Segment Start: Dataset extract
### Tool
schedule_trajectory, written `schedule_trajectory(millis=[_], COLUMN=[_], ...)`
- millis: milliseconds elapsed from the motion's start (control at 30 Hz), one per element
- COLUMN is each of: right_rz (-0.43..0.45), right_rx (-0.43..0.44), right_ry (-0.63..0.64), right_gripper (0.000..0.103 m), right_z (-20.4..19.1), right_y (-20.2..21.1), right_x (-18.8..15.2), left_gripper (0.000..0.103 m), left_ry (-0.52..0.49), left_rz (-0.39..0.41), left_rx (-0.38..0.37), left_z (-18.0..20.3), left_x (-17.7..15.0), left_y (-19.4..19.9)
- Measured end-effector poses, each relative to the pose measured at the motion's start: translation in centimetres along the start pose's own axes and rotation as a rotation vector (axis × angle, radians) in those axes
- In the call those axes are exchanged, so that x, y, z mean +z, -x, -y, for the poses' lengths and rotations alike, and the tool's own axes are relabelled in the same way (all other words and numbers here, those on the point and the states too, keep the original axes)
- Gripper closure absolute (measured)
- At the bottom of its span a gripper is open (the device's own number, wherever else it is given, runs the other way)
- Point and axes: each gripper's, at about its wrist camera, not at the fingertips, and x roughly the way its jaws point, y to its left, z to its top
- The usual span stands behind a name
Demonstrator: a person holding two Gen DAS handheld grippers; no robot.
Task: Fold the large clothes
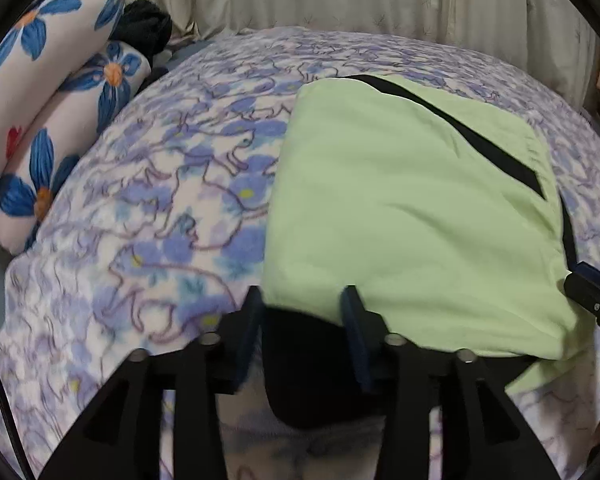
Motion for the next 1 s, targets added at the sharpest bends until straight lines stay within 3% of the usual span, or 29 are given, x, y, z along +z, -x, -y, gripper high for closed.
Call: schedule_trajectory(millis=[33, 133, 267, 367, 500, 567, 833, 1000], right_rz=[-0.002, -0.012, -0.015, -0.024, -0.035, -0.031, 0.022, 0.028], right_rx=[-0.003, -0.006, -0.012, -0.015, -0.025, -0.025, -0.05, -0.099], right_ry=[0.002, -0.007, -0.021, -0.017, -0.037, -0.048, -0.111, -0.14], right_gripper=[0.068, 0.067, 0.066, 0.063, 0.055, 0.047, 0.033, 0.031], right_z=[0.0, 0.0, 0.2, 0.2, 0.6, 0.7, 1.7, 2.1], right_y=[0.6, 2.3, 5.9, 8.6, 12.9, 15.2, 23.3, 26.8], right_x=[-0.2, -0.5, -1.7, -2.9, -4.9, -5.9, -9.5, -12.3], left_gripper=[0.044, 0.039, 0.017, 0.012, 0.011, 0.011, 0.011, 0.01], left_ry=[0.006, -0.001, 0.005, 0.005, -0.01, -0.004, 0.016, -0.02], left_rz=[-0.002, 0.006, 0.005, 0.029, 0.019, 0.004, 0.007, 0.034], left_rx=[-0.006, -0.02, -0.043, -0.082, -0.114, -0.131, -0.165, -0.128], left_z=[0.0, 0.7, 1.7, 2.8, 4.3, 5.0, 8.3, 10.9], left_x=[-0.2, -1.2, -2.3, -3.5, -5.2, -6.2, -12.2, -16.0], left_y=[0.4, 2.5, 5.9, 9.4, 13.3, 15.2, 21.6, 24.8])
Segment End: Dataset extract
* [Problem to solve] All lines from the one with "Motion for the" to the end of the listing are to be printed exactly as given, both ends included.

* [Worked solution]
Motion for the next 1 s, targets added at the sharpest bends until straight lines stay within 3% of the usual span, or 29 are given, x, y, z along +z, -x, -y, gripper high for closed.
Call: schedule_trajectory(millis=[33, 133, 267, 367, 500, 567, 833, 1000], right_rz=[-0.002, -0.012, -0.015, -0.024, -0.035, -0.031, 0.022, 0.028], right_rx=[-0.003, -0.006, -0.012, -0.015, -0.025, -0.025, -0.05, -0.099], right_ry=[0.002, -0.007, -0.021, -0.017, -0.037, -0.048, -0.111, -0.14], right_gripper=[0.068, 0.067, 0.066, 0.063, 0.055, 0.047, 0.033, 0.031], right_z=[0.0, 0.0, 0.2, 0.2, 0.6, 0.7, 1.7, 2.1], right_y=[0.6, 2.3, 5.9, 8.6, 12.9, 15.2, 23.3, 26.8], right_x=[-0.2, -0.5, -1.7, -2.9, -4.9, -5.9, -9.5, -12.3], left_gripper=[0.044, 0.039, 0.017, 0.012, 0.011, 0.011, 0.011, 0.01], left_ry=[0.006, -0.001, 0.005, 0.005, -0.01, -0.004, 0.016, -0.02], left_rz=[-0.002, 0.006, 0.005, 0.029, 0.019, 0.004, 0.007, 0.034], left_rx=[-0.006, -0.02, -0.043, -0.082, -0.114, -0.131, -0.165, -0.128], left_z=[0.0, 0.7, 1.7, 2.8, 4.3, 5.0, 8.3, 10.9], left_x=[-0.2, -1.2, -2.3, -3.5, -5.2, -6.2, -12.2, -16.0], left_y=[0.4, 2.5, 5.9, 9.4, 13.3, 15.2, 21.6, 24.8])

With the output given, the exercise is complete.